Taking their ‘60s-sounding surf-rock songs that often feel like they come from an unknown planet floating in space, Wrong Planet Band have gone straight-on old school with their full-length debut album, leaving the world of digital recording behind.
Wrong Planet Band (WPB) is Norman Love on guitar, Craig Meek on bass, and Steve Love on drums. The band started in 2014 when the Love brothers wanted to play some surf-inspired tunes. One day when Norman was playing his Gretsch guitar, Steve recalls him saying, “I have this surf sound. Why isn’t anyone playing surf music?”
The band have no current releases and is coming hot out of the gate with an 11-song analog piece of art. “What makes this record different than most other recordings was the process. We did it all completely analog from beginning to end. There were no computers used in the making of this record,” said Steve.
WPB recorded the self-produced, self-titled album at Joel Plaskett’s studio in Dartmouth. It was recorded all live off the floor, which most musicians out there know can be a daunting task. “We counted in and played the song and that was recorded straight to 2” tape, and that 2” tape was then mixed down to a 1/4” master tape, and that was then sent to New York to have an analog master done,” said Norman.
“We all played the songs live on this record that’s sitting in front of you. It never touched a computer, and it’s an exact replica of what we did live,” which is easier said than done, said Steve. “We’d start playing a song, and if any three of us mess up any part, we just have to stop and start over from the beginning. When we get a take where we don’t mess up, then we have to say, ‘is this the take?’” said Norman. The only additional instrumentation on the album was a couple of guitar overdubs on two songs.

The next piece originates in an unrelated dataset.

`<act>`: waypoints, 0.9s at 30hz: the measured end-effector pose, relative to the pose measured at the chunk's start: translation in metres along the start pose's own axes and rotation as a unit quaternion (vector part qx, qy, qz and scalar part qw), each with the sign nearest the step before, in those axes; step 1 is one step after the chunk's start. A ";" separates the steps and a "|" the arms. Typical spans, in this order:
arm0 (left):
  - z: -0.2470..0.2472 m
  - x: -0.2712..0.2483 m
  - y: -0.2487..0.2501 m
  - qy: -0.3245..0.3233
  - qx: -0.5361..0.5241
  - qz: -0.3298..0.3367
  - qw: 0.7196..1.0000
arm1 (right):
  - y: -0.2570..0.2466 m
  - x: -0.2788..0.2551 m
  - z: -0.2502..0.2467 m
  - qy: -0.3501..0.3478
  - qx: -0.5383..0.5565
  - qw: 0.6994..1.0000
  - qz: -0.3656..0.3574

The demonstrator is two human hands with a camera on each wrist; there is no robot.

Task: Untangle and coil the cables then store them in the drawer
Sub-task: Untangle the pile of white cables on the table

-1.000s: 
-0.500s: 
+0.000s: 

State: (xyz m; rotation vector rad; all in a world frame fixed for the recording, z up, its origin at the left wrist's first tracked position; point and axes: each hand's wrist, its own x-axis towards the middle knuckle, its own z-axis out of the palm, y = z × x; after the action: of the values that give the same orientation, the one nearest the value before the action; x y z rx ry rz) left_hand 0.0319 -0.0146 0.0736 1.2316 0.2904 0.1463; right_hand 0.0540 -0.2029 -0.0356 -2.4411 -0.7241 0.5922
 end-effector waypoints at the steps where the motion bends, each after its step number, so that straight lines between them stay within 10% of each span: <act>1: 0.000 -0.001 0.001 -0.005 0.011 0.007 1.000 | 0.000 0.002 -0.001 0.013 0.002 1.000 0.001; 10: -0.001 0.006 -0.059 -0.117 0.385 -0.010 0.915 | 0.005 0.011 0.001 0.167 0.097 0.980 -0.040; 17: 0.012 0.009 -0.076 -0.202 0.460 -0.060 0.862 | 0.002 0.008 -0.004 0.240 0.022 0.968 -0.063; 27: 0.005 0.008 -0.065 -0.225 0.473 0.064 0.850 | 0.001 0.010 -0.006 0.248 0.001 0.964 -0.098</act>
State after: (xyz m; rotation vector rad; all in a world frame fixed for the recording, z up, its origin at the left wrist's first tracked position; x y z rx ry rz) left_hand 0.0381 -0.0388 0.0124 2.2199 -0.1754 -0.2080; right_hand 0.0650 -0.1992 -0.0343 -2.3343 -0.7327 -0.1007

When reading recording credits from some of their favourite artists’ albums, WPB came along the name Carl Rowatti, who had mastered the song Rapper’s Delight in 1979. He’s been in the business for a long time, and they knew he was the guy to hire. “He gets the tape and arranges it so it’s sequenced in order. He presses play on the tape and live masters the tape as it’s playing,” said Norman.
“When we started this surf band, we weren’t doing any modern music. In the ‘60s that’s how it was all done. When we started writing originals we wanted to maintain that essence of the sound of the ‘60s, but using our own modern take on it,” said Steve.
At its core, WPB is an instrumental surf-rock band, while methodically weaving in western, punk, garage rock, and psychedelic influences. Song titles try to recreate how the song sounds, based on the journey it may take you on and how it makes you feel. One of WPB’s songs, said Meek, felt like Clint Eastwood riding on a surfboard heading into space.
The last chapter of the band’s recording journey took them to the locally operated Kaneshii Vinyl Press, where they had the album pressed. WPB picked out all the colours for the wax, each vinyl being a little different. The album’s graphic design was done by Sandstone Comics in Charlottetown. “It was nice to see it through to the very end,” said Meek.
Wrong Planet Band’s first album comes out March 7 at their release show at Baba’s Lounge in Charlottetown where you’ll be able to see them live.